**What is being asked**: Write out every record below exactly as given. Leave the pictures out.

Stored entries
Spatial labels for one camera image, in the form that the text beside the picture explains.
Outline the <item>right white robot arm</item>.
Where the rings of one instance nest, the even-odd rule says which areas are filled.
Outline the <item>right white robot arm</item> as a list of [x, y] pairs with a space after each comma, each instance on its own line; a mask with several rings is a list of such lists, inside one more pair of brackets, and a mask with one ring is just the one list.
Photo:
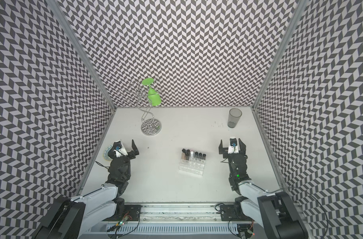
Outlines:
[[229, 184], [239, 197], [235, 199], [237, 217], [246, 216], [262, 226], [268, 239], [308, 239], [308, 230], [290, 195], [278, 190], [269, 192], [256, 185], [248, 175], [246, 145], [230, 138], [229, 145], [220, 141], [218, 152], [228, 160]]

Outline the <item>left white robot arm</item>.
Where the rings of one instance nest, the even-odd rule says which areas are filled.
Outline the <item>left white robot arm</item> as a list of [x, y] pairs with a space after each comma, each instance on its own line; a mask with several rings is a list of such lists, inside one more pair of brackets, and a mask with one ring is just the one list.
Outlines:
[[123, 213], [125, 206], [121, 196], [131, 178], [131, 160], [140, 154], [134, 142], [131, 148], [127, 151], [121, 141], [114, 142], [108, 151], [112, 161], [107, 181], [88, 194], [55, 199], [40, 219], [32, 238], [77, 239], [104, 219]]

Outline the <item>clear acrylic lipstick organizer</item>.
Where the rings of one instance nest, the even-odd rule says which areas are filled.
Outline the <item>clear acrylic lipstick organizer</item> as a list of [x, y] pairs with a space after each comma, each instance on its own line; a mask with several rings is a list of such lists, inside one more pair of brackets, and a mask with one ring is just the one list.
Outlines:
[[178, 169], [183, 173], [202, 177], [204, 173], [205, 163], [206, 160], [199, 158], [190, 157], [189, 160], [187, 160], [185, 154], [183, 153], [181, 155]]

**Task output**:
Spatial labels for one camera image, in the form that the text beside the picture explains.
Outline the <item>right white robot arm</item>.
Where the rings of one instance nest, the even-odd rule says which areas are filled.
Outline the <item>right white robot arm</item> as a list of [x, y] pairs with a space after each comma, each instance on its own line; a mask with several rings is a list of such lists, inside one more pair of brackets, and a mask with one ring is just the one list.
Photo:
Outlines:
[[229, 184], [239, 197], [235, 199], [237, 217], [246, 216], [262, 226], [268, 239], [308, 239], [308, 230], [290, 195], [278, 190], [269, 192], [256, 185], [248, 175], [246, 145], [230, 138], [229, 145], [220, 141], [218, 152], [228, 160]]

Outline the <item>left white robot arm</item>.
Where the rings of one instance nest, the even-odd rule says which areas are filled.
Outline the <item>left white robot arm</item> as a list of [x, y] pairs with a space after each comma, each instance on its own line; a mask with several rings is a list of such lists, inside one more pair of brackets, and a mask with one ring is just the one list.
Outlines:
[[123, 213], [125, 206], [121, 196], [131, 178], [131, 160], [140, 154], [134, 142], [131, 148], [127, 151], [121, 141], [114, 142], [108, 151], [112, 161], [107, 181], [88, 194], [55, 199], [40, 219], [32, 238], [77, 239], [104, 219]]

Outline the <item>clear acrylic lipstick organizer</item>.
Where the rings of one instance nest, the even-odd rule says which areas are filled.
Outline the <item>clear acrylic lipstick organizer</item> as a list of [x, y] pairs with a space after each comma, each instance on its own line; a mask with several rings is a list of such lists, inside one more pair of brackets, and a mask with one ring is just the one list.
Outlines:
[[178, 169], [183, 173], [202, 177], [204, 173], [205, 163], [206, 160], [199, 158], [190, 157], [189, 160], [187, 160], [185, 154], [183, 153], [181, 155]]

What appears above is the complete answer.